Wasser- und Sanitärversorgung in Flüchtlingsgemeinden Nordugandas Phase II

IATI Maßnahmen-ID
DE-1-201868827
Maßnahmenstatus
Beendet
Land / Region
Uganda
Finanzierungsvolumen
€ 15.000.000,00
Kofinanzierter Betrag
€ 0,00
Gesamtausgaben/-auszahlungen
€ 14.807.447,91
Noch verfügbar
€ 192.552,09
Finanzier
Bundesministerium für wirtschaftliche Zusammenarbeit und Entwicklung (BMZ) (DE-1)
Finanzierungsart
Zuschuss
Laufzeit
30.09.2020 - 31.10.2025
Startdatum
30.09.2020
Geplantes Enddatum
31.10.2025
Tatsächliches Enddatum
31.10.2025
Durchführungs- / Trägerorganisation
KfW Bankengruppe (KfW) (XM-DAC-5-2)
Trägerorganisation: Art
15
Umsetzungspartner
REPUBLIK UGANDA
Sektoren übergeordnet
Wasser und Abwasser/Abfallentsorgung
Sektoren untergeordnet
Grundlegende Versorgung im Bereich Trinkwasser und Sanitärversorgung und Abwassermanagement
Evaluierung
Nein
Zugehörige Dokumente
Projektinformation (Projektwebseite) URL: https://www.kfw-entwicklungsbank.de/ipfz/Projektdatenbank/Wasser--Und-Sanitaerversorgung-In-Fluechtlingsgemeinden-Nordugandas-Phase-Ii-44123.htm
Aktuelle Datenversion vom
24.06.2026

Beschreibung

Aufgrund des massiven Flüchtlingsstroms in Kombination mit der unzureichenden Infrastruktur in Norduganda kommt es zu einer Verschlechterung der Versorgungslage bezüglich sicheren Trinkwassers und adäquater Sanitäranlagen, was das Risiko auf wasserinduzierte Krankheiten erhöht. Der gesteigerte Druck auf Ressourcen und soziale Dienstleistungen erhöht zudem das Konfliktpotential zwischen Geflüchteten und aufnehmenden Gemeinden. Das FZ-Engagement orientiert sich am Comprehensive Refugee Response Framework (CRRF) und unterstützt dessen dritte Säule (Resilience and Self-Reliance) mit dem Ziel der entwicklungsorientierten Unterstützung von Geflüchteten und aufnehmenden Gemeinden. Das Vorhaben trägt zur Sicherstellung einer ausreichenden, hygienischen und nachhaltigen Wasser- und Sanitärversorgung in ausgewählten Flüchtlinge-aufnehmenden Gemeinden in Norduganda bei (Modulziel).
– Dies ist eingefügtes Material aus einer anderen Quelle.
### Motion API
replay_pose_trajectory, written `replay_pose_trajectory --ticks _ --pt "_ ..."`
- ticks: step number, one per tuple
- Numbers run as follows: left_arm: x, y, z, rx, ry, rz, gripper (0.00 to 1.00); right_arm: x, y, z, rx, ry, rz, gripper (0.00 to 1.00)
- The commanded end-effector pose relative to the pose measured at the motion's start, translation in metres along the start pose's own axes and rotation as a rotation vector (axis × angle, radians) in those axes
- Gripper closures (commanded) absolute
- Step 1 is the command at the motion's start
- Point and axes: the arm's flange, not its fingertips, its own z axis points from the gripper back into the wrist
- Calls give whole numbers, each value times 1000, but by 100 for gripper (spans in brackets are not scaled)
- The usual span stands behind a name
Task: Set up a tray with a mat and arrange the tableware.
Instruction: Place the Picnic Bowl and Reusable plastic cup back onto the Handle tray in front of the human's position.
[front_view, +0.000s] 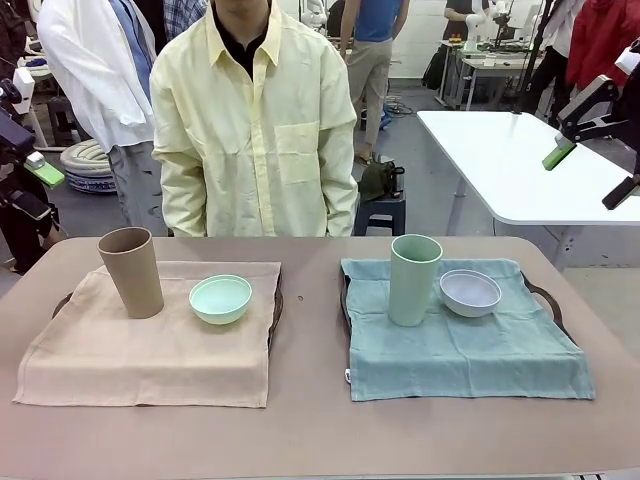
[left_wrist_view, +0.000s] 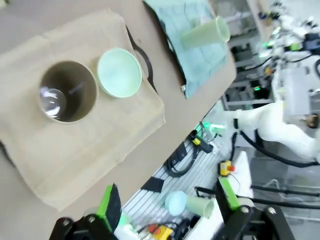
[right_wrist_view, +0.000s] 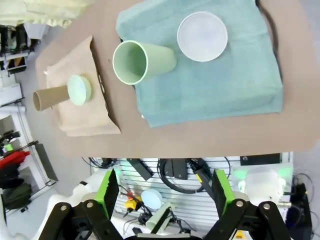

In insgesamt 10 ländlichen Wachstumszentren und Kleinstädten sowie zusätzlichen Flüchtlingssiedlungsgebieten werden Wasser- und Sanitärversorgungssysteme errichtet bzw. erweitert. Zusätzlich werden Maßnahmen zur Stärkung der regionalen Fazilitäten Water and Sanitation Facility-North (WSDF-North, verantwortlich für den Bau der Infrastruktur) und Northern Umbrella of Water and Sanitation (NUWS, verantwortlich für den Betrieb) umgesetzt. Umgesetzt wird das Vorhaben mit einem Finanzierungsbeitrag i. H. v. 15 Millionen EUR über die Mechanismen des gemeinsamen Programmansatzes (Joint Water and Environment Sector Support Programme, JWESSP 2019 - 2024). Projektträger ist das Ministry for Water and Environment (MWE). Zielgruppe sind Geflüchtete und die ugandische Bevölkerung.